• **Data**

—————

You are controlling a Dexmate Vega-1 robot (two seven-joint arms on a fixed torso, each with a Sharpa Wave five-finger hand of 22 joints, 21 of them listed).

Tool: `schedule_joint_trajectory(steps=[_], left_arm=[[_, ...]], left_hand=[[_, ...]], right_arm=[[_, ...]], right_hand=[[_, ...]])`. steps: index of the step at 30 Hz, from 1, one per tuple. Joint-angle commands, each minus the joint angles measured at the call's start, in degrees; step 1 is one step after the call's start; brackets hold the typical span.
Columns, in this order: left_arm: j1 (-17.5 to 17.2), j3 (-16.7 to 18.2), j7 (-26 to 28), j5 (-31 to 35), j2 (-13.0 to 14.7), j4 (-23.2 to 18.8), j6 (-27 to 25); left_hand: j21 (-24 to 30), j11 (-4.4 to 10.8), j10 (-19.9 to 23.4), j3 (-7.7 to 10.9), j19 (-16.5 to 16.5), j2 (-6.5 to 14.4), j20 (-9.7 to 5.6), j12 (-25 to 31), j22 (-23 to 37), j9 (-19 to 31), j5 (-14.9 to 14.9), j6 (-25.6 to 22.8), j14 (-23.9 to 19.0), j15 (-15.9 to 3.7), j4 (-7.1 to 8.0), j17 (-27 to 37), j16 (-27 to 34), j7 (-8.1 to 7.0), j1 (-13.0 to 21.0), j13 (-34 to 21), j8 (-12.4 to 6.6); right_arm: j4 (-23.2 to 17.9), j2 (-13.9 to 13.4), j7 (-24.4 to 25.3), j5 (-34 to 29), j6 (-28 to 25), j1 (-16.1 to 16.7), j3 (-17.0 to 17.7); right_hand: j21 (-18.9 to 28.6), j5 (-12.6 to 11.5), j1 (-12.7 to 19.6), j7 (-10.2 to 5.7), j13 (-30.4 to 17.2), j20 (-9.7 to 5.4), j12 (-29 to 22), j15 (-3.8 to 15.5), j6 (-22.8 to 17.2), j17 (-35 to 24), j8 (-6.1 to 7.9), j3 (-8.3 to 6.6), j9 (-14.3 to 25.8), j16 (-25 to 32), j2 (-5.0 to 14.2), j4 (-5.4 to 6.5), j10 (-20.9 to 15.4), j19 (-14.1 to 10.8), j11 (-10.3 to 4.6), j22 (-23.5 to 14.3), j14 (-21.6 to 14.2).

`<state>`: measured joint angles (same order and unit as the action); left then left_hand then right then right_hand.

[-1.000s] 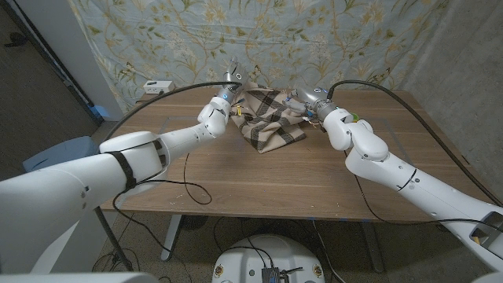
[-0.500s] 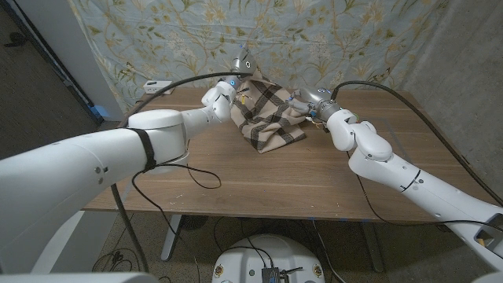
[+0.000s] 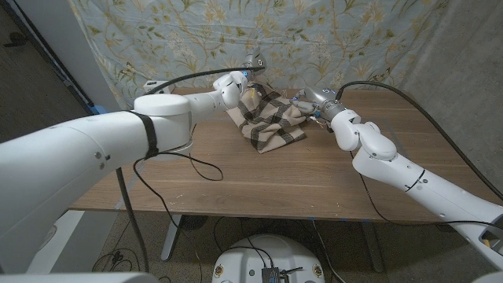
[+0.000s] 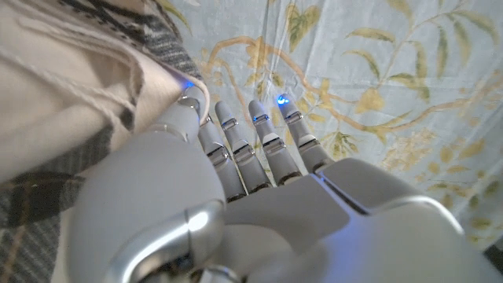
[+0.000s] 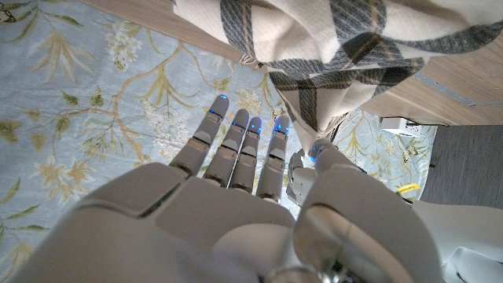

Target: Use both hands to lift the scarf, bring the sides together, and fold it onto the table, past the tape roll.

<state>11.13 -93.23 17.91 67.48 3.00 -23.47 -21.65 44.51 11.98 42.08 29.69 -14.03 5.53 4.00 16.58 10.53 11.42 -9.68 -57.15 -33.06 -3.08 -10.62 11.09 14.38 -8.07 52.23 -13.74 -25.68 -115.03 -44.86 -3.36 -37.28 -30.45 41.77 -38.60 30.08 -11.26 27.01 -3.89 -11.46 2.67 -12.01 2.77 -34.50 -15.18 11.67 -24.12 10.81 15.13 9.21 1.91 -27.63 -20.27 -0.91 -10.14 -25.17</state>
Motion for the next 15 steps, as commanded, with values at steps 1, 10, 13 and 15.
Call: schedule_joint_trajectory(steps=[1, 10, 13, 15], left_arm=[[0.39, 11.20, -17.94, 18.04, -3.34, -0.21, 17.71], [3.71, -11.12, -17.90, -5.29, -3.13, -0.21, 20.49], [4.16, -13.37, -17.98, -5.86, -3.00, -0.21, 20.49], [4.37, -14.16, -17.98, -5.86, -2.91, -0.21, 20.49]], left_hand=[[0.25, 0.02, 0.88, -0.89, -0.52, -1.63, 0.15, 0.41, 0.23, 3.28, -0.16, -3.66, -0.65, -9.31, 0.07, 0.29, 0.40, 2.57, 0.49, -0.41, -1.07], [-0.73, -0.18, -9.98, -7.25, 1.06, -8.05, 1.69, -4.63, 0.30, 2.47, -1.73, 19.45, 4.84, -8.00, 2.49, 0.57, -2.15, -4.18, -0.47, -1.44, 6.85], [-1.79, -0.88, -14.66, -8.72, 2.37, -7.47, 2.80, -5.04, 0.26, 0.85, -2.84, 31.21, 7.15, -6.67, 2.74, 0.50, -2.58, -4.38, -0.61, -1.86, 13.45], [-2.11, -2.21, -17.07, -8.31, 2.78, -4.65, 3.21, -5.24, 0.30, 0.47, -2.71, 33.63, 8.19, -5.82, 2.85, 0.73, -2.41, -4.09, 0.68, -1.94, 14.60]], right_arm=[[0.96, -0.80, 0.79, 1.64, -0.01, -0.10, 0.44], [1.48, -1.15, 0.77, 2.92, -0.28, -0.30, 0.51], [1.62, -1.27, 0.70, 3.17, -0.42, -0.47, 0.42], [1.77, -1.24, 0.64, 3.34, -0.47, -0.67, 0.31]], right_hand=[[-0.16, 0.00, -0.14, 0.03, -0.07, -0.10, 0.27, 1.96, -0.55, 0.09, 0.09, 0.01, 0.07, 0.29, -0.13, -0.42, -0.65, -0.58, 0.24, 0.01, -0.40], [-0.28, 0.03, -0.32, 0.09, -0.07, -0.05, 0.30, 1.98, -0.56, 0.10, 0.04, 0.08, 0.07, 0.26, -0.19, -0.40, -0.67, -0.58, 0.30, 0.00, -0.33], [-0.32, 0.02, -0.33, 0.09, -0.07, -0.03, 0.30, 1.86, -0.61, 0.15, 0.04, 0.06, 0.07, 0.24, -0.21, -0.42, -0.69, -0.60, 0.33, 0.00, -0.34], [-0.36, 0.04, -0.41, 0.07, -0.07, -0.01, 0.29, 1.88, -0.62, 0.14, 0.03, 0.10, 0.07, 0.24, -0.23, -0.38, -0.73, -0.57, 0.35, 0.00, -0.35]])
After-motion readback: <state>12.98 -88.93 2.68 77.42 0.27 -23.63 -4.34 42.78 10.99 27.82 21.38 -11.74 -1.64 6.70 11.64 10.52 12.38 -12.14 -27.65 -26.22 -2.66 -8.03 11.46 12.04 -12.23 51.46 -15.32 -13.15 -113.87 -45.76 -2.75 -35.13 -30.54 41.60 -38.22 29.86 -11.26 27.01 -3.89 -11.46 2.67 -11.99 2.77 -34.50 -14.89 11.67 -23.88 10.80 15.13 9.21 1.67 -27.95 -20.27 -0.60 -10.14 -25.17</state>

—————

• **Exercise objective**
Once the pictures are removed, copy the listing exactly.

• **Exercise result**
You are controlling a Dexmate Vega-1 robot (two seven-joint arms on a fixed torso, each with a Sharpa Wave five-finger hand of 22 joints, 21 of them listed).

Tool: `schedule_joint_trajectory(steps=[_], left_arm=[[_, ...]], left_hand=[[_, ...]], right_arm=[[_, ...]], right_hand=[[_, ...]])`. steps: index of the step at 30 Hz, from 1, one per tuple. Joint-angle commands, each minus the joint angles measured at the call's start, in degrees; step 1 is one step after the call's start; brackets hold the typical span.
Columns, in this order: left_arm: j1 (-17.5 to 17.2), j3 (-16.7 to 18.2), j7 (-26 to 28), j5 (-31 to 35), j2 (-13.0 to 14.7), j4 (-23.2 to 18.8), j6 (-27 to 25); left_hand: j21 (-24 to 30), j11 (-4.4 to 10.8), j10 (-19.9 to 23.4), j3 (-7.7 to 10.9), j19 (-16.5 to 16.5), j2 (-6.5 to 14.4), j20 (-9.7 to 5.6), j12 (-25 to 31), j22 (-23 to 37), j9 (-19 to 31), j5 (-14.9 to 14.9), j6 (-25.6 to 22.8), j14 (-23.9 to 19.0), j15 (-15.9 to 3.7), j4 (-7.1 to 8.0), j17 (-27 to 37), j16 (-27 to 34), j7 (-8.1 to 7.0), j1 (-13.0 to 21.0), j13 (-34 to 21), j8 (-12.4 to 6.6); right_arm: j4 (-23.2 to 17.9), j2 (-13.9 to 13.4), j7 (-24.4 to 25.3), j5 (-34 to 29), j6 (-28 to 25), j1 (-16.1 to 16.7), j3 (-17.0 to 17.7); right_hand: j21 (-18.9 to 28.6), j5 (-12.6 to 11.5), j1 (-12.7 to 19.6), j7 (-10.2 to 5.7), j13 (-30.4 to 17.2), j20 (-9.7 to 5.4), j12 (-29 to 22), j15 (-3.8 to 15.5), j6 (-22.8 to 17.2), j17 (-35 to 24), j8 (-6.1 to 7.9), j3 (-8.3 to 6.6), j9 (-14.3 to 25.8), j16 (-25 to 32), j2 (-5.0 to 14.2), j4 (-5.4 to 6.5), j10 (-20.9 to 15.4), j19 (-14.1 to 10.8), j11 (-10.3 to 4.6), j22 (-23.5 to 14.3), j14 (-21.6 to 14.2).

`<state>`: measured joint angles (same order and unit as the action); left then left_hand then right then right_hand.

[-1.000s] 
[-0.500s] 
[+0.000s] 
[+0.000s] 
[+0.000s] 

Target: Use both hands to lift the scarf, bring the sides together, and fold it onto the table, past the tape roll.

<state>11.13 -93.23 17.91 67.48 3.00 -23.47 -21.65 44.51 11.98 42.08 29.69 -14.03 5.53 4.00 16.58 10.53 11.42 -9.68 -57.15 -33.06 -3.08 -10.62 11.09 14.38 -8.07 52.23 -13.74 -25.68 -115.03 -44.86 -3.36 -37.28 -30.45 41.77 -38.60 30.08 -11.26 27.01 -3.89 -11.46 2.67 -12.01 2.77 -34.50 -15.18 11.67 -24.12 10.81 15.13 9.21 1.91 -27.63 -20.27 -0.91 -10.14 -25.17</state>
Motion for the next 15 steps, as commanded, with values at steps 1, 10, 13 and 15.
Call: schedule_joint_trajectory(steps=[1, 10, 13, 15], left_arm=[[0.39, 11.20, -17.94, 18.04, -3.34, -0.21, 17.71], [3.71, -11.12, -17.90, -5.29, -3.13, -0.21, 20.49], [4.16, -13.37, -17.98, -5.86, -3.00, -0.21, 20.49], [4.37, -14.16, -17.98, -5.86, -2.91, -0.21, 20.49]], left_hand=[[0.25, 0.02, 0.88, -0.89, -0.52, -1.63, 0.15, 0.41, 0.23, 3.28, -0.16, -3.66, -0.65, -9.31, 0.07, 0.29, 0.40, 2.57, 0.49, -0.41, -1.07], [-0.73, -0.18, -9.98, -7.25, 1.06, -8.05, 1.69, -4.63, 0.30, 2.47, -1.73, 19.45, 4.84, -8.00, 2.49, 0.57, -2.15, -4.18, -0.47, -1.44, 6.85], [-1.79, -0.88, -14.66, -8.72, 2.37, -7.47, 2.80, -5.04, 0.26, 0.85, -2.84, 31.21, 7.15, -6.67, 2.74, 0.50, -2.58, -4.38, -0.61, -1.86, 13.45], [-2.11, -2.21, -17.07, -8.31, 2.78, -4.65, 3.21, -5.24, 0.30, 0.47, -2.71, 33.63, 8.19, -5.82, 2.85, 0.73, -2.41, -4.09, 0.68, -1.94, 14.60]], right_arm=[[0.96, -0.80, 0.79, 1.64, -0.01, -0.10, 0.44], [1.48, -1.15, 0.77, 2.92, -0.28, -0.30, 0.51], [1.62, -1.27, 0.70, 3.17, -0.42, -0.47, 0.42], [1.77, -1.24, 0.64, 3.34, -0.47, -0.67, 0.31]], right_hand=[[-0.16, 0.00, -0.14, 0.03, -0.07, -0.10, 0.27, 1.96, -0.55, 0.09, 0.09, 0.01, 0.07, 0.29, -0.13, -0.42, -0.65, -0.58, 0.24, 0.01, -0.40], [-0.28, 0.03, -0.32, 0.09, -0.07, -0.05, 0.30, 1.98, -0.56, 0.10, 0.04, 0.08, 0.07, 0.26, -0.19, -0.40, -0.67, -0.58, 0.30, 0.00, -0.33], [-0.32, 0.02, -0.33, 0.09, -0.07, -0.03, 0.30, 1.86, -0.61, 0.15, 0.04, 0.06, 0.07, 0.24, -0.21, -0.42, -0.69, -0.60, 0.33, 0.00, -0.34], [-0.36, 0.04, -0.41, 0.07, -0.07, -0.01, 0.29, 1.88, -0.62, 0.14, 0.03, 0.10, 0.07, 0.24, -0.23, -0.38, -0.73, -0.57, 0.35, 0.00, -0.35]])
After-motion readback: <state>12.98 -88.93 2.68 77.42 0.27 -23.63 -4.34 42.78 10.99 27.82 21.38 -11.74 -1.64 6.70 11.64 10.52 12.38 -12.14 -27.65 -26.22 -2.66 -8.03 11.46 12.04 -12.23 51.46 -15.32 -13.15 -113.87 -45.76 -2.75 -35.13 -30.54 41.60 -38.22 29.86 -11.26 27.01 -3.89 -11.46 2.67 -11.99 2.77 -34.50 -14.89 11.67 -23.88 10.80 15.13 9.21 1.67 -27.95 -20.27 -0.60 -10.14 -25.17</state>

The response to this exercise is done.